(432c) Optimal Flowsheets for Electrification of Oil Refineries through Superstructure Optimization | AIChE

(432c) Optimal Flowsheets for Electrification of Oil Refineries through Superstructure Optimization

Authors 

Grossmann, I., Carnegie Mellon University
Torres, A. I., Facultad De Ingeniería Udelar
The chemical industry is investing in renewable resources and exploring various initiatives to achieve energy transition and decarbonization goals, such as using green hydrogen, carbon capture and storage technologies, electrification of heat, and electrochemical conversion. However, uncertainties around new technologies, electricity and carbon prices, and capital investment make navigating the transition complex. The industry must change to meet decarbonization standards, but valuable infrastructure should not be prematurely discarded for emerging technologies. There is a dilemma of when to transition and which initiative to adopt, as switching too early leads to inefficiencies and switching too late increases the carbon footprint.

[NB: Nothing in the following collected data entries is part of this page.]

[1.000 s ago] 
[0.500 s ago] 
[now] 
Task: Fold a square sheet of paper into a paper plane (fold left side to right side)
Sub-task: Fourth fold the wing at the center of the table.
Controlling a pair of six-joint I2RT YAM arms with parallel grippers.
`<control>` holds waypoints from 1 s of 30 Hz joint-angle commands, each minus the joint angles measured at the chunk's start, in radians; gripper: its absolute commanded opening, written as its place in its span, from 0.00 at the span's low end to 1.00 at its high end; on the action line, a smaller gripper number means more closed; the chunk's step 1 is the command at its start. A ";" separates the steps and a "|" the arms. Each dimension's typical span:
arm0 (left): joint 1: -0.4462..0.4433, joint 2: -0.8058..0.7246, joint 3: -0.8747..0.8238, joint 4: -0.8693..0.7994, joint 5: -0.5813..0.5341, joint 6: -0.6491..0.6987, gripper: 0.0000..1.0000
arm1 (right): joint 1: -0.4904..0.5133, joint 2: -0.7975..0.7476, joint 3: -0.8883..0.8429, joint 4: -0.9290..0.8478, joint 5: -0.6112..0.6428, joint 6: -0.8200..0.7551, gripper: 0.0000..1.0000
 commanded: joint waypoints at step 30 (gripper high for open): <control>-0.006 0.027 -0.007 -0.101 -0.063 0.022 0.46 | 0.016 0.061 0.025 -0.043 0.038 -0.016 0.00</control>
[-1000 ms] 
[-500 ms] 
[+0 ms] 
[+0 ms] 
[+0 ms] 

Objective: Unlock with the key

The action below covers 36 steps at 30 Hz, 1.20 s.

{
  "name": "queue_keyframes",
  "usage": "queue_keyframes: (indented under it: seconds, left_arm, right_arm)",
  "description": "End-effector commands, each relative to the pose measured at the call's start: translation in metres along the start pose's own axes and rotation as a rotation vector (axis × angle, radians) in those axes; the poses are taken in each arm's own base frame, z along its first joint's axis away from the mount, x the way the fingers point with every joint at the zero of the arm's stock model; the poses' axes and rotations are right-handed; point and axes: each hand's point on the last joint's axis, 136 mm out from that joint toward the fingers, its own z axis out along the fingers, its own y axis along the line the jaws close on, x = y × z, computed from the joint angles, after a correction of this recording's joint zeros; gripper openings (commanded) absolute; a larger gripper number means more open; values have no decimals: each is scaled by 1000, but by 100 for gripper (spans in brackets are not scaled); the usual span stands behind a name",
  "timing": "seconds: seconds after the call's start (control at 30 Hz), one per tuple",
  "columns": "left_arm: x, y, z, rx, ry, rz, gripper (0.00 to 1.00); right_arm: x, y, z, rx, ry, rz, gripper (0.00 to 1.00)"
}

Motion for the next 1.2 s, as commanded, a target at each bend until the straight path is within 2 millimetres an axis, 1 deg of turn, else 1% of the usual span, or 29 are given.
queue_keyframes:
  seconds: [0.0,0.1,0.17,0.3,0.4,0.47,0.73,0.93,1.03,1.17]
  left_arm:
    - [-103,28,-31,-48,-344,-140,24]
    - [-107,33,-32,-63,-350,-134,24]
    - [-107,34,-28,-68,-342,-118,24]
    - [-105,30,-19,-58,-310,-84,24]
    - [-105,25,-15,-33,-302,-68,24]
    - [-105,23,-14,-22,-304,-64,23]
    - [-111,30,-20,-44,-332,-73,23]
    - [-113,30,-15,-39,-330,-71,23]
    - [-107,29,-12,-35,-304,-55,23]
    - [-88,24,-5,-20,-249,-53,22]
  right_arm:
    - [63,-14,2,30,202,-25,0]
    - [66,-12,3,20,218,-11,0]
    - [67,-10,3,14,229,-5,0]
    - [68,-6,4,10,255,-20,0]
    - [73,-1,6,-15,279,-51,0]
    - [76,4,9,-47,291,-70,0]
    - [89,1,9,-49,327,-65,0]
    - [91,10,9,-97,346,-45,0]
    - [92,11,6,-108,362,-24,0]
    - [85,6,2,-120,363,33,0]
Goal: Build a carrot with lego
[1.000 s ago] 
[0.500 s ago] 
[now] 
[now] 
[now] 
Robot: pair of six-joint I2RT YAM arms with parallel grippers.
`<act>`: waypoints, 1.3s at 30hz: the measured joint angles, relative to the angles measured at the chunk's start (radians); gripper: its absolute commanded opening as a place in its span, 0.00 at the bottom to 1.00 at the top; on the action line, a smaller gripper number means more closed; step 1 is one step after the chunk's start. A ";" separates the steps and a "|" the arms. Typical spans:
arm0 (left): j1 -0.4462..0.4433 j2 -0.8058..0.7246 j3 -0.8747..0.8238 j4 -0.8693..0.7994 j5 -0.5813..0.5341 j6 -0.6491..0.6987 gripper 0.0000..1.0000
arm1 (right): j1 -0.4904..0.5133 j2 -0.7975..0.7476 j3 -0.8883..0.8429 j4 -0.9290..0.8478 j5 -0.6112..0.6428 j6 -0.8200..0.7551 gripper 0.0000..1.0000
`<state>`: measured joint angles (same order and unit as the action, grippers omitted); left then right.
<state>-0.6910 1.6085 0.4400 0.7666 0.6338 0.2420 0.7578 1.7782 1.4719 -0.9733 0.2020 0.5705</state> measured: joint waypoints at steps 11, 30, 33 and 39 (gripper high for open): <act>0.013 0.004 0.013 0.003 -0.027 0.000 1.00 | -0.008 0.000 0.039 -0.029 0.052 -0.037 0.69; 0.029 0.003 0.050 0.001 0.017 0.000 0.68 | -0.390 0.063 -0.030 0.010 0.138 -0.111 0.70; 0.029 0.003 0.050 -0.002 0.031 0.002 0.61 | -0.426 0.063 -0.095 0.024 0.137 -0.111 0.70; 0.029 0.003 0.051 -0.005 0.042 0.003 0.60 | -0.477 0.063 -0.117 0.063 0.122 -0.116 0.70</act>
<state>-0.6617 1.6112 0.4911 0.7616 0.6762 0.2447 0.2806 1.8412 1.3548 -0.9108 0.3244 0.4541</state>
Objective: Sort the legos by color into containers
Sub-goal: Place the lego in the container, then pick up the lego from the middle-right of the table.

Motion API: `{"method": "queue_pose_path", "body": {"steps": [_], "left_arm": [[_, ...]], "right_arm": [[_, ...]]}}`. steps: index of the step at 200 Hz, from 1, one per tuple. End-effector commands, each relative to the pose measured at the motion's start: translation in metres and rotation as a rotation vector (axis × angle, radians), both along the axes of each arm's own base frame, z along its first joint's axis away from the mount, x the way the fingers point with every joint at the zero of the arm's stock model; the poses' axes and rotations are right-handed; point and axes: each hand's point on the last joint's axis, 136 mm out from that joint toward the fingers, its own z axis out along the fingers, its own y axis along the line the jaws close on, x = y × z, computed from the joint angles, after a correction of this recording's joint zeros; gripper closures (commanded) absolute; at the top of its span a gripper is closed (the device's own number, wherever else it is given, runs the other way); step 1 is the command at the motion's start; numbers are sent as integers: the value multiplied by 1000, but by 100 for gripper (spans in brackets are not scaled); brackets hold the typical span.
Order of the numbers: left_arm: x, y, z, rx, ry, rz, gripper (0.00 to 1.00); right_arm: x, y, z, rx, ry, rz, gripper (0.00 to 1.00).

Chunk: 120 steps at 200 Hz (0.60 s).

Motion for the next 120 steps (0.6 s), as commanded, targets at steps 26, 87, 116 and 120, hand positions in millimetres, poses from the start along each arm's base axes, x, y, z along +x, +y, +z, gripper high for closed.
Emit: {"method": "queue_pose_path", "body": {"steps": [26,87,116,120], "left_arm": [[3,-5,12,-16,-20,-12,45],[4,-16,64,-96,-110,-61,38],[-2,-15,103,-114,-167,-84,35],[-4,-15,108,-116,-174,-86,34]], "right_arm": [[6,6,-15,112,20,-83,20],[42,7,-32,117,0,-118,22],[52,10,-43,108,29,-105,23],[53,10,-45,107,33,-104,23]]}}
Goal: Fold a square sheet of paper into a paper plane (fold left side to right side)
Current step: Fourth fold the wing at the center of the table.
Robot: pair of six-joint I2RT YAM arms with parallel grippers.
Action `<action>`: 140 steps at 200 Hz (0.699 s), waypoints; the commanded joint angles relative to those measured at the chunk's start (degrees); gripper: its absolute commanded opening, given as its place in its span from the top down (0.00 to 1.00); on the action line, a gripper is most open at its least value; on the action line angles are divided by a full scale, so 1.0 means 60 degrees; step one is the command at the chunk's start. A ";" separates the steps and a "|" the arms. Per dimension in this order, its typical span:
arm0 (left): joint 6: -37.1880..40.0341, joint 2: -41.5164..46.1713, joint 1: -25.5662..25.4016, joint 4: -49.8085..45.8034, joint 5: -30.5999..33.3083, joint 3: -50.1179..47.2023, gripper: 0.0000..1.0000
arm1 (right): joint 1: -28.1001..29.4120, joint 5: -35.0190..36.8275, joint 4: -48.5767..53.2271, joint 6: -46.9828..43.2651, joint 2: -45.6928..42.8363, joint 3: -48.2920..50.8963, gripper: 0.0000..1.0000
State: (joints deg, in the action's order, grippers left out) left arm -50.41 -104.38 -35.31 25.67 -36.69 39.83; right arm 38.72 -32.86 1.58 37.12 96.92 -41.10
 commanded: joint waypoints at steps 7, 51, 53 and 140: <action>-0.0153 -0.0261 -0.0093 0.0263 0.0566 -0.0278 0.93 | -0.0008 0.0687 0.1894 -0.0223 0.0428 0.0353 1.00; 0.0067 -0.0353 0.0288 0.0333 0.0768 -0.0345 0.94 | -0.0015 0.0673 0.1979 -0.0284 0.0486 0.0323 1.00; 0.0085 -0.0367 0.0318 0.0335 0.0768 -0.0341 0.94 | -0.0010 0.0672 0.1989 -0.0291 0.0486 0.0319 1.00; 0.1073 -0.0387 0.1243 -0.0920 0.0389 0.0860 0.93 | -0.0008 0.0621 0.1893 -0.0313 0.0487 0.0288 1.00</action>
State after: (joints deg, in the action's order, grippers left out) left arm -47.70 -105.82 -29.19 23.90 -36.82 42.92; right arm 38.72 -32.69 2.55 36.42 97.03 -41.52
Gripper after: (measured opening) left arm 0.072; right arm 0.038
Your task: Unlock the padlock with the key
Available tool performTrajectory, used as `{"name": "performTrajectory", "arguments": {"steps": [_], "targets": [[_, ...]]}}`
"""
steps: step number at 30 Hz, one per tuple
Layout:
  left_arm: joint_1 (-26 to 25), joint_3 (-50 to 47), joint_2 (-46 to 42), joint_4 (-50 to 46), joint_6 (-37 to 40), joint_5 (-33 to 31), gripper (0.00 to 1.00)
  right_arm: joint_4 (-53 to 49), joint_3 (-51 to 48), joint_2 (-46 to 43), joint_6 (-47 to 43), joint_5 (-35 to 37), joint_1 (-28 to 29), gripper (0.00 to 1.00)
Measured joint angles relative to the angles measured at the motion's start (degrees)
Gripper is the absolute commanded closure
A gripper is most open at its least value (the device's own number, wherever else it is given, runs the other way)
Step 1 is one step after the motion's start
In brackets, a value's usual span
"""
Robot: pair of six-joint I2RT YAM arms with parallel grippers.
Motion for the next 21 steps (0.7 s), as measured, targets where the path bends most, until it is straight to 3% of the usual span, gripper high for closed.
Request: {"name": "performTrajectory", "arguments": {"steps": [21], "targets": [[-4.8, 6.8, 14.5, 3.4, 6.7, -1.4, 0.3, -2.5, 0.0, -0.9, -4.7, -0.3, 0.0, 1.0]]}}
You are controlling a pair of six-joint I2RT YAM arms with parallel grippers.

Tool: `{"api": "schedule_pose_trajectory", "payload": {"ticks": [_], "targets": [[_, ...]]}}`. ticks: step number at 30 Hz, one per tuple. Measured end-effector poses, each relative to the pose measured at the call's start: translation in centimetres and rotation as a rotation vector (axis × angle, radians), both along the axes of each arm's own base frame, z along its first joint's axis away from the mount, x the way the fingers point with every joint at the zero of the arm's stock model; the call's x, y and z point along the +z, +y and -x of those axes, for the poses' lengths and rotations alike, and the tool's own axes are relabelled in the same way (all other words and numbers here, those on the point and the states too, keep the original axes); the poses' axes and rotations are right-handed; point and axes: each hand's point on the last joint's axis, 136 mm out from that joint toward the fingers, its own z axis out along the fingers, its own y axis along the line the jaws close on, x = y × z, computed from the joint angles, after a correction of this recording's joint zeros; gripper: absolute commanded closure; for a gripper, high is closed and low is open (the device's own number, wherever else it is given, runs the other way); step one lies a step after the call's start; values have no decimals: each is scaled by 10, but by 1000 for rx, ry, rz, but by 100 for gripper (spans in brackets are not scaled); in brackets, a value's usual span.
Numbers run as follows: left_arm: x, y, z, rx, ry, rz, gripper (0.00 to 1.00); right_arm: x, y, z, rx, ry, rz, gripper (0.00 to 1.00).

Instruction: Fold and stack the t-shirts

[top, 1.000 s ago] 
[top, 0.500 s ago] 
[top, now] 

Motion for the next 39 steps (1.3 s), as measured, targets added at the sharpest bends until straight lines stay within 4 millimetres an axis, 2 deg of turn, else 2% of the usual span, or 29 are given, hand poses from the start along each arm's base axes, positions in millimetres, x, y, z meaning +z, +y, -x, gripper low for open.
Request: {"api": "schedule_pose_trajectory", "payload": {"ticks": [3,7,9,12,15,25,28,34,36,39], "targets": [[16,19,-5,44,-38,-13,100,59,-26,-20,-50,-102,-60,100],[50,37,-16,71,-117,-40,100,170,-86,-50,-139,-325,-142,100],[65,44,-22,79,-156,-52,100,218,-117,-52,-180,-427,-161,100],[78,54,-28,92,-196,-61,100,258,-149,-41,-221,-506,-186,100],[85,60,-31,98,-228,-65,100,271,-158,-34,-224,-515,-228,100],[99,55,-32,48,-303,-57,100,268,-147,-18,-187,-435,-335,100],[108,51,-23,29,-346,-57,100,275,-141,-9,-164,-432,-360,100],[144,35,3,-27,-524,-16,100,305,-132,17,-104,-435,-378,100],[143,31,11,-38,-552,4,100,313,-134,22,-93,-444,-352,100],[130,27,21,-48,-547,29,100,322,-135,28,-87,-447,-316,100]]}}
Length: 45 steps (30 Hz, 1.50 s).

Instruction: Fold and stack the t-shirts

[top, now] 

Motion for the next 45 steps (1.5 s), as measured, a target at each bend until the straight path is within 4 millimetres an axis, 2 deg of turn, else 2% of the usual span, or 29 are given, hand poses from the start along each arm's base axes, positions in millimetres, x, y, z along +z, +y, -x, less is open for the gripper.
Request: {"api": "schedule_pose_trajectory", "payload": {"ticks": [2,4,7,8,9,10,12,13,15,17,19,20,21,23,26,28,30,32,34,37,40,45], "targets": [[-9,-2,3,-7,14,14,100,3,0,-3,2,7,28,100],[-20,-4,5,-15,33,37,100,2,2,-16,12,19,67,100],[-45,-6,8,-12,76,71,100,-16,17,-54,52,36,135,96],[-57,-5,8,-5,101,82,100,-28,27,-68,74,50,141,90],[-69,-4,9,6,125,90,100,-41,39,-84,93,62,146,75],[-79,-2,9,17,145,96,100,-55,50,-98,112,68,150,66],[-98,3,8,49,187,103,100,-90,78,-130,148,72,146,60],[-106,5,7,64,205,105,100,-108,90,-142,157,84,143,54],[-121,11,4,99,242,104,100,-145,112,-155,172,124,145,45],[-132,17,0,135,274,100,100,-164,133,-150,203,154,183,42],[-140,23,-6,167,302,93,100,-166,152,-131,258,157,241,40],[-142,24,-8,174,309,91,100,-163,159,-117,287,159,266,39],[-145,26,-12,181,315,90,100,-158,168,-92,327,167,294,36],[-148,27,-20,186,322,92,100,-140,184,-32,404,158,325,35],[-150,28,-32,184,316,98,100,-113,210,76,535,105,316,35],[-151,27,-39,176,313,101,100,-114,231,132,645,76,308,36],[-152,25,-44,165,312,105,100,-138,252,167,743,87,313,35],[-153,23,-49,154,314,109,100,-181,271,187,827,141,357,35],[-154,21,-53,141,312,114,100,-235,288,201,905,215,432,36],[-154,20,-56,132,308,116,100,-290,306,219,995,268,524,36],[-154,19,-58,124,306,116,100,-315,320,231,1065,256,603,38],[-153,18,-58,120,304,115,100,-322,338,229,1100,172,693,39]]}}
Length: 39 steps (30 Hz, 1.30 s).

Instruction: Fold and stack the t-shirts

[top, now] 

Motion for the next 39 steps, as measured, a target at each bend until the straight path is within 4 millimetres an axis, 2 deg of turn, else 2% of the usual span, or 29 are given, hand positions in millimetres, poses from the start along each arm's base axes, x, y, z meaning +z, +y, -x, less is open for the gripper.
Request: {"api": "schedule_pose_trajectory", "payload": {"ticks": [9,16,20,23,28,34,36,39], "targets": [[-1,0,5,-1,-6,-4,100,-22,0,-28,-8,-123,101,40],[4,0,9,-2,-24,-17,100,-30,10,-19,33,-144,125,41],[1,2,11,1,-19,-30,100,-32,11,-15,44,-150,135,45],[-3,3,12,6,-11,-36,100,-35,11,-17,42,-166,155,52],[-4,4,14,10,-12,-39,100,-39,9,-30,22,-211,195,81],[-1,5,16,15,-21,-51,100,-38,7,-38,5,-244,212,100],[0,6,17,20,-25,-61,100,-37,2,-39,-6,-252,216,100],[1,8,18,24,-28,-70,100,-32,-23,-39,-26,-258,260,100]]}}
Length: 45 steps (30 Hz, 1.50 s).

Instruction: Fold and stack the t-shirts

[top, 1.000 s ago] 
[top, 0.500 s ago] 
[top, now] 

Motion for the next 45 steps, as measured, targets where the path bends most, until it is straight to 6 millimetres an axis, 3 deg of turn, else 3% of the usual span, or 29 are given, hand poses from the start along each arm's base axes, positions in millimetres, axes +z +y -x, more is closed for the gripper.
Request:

In this work we address the problem of determining the optimal retrofit electrification of an existing oil refinery. We propose a generic process refinery flowsheet that represents the current operations of an oil refinery. We then consider several electrification alternatives that have been identified from the literature. These electrification alternatives together with the refinery flowsheet are included in the superstructure that is to be optimized. Examples of the alternative electrification technologies include e-boilers, alternative pathways for hydrogen generation, connection to decarbonized electricity grids and battery storage. The different electrification alternatives are combined with the initial flowsheet to create a network superstructure of alternative flowsheets in which existing units of the refinery can be removed, replaced by new units, or reassigned to perform a different task, which in turn may require new interconnections of. the units. Data on the technological readiness level, capital and operating costs, and uncertainties associated with each alternative have been obtained from various sources.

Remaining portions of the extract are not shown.